### [Exercise]
When you reach the line with "Would you say the yellow left gripper right" in the listing below, write out that line and every one after it exactly, and skip the pictures.
★ ★ ★
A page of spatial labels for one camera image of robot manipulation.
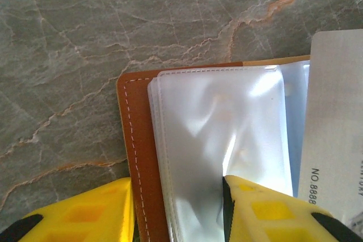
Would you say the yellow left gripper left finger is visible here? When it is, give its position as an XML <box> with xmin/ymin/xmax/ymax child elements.
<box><xmin>0</xmin><ymin>177</ymin><xmax>134</xmax><ymax>242</ymax></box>

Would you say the white plastic credit card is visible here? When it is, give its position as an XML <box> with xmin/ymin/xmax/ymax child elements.
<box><xmin>299</xmin><ymin>28</ymin><xmax>363</xmax><ymax>227</ymax></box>

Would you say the brown leather card holder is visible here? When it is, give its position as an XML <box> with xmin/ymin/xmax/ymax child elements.
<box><xmin>116</xmin><ymin>54</ymin><xmax>312</xmax><ymax>242</ymax></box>

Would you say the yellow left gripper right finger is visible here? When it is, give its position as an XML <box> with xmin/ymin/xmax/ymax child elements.
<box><xmin>222</xmin><ymin>175</ymin><xmax>363</xmax><ymax>242</ymax></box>

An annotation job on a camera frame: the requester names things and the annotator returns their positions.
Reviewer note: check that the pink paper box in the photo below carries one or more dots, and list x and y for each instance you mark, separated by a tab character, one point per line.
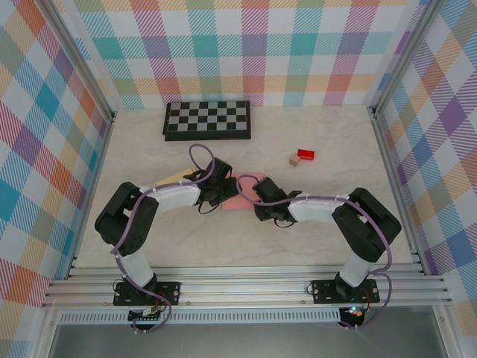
★ ★ ★
### [Answer to the problem]
Would you say the yellow left gripper right finger is visible here? When it is, give its position as an XML <box> with xmin/ymin/xmax/ymax child elements.
<box><xmin>222</xmin><ymin>175</ymin><xmax>363</xmax><ymax>242</ymax></box>

An annotation job on a camera frame: the requester names things and the annotator returns their positions.
Reviewer note: check that the pink paper box in the photo below carries one or more dots, and list x and y for each instance you mark, separated by a tab character, one point per line.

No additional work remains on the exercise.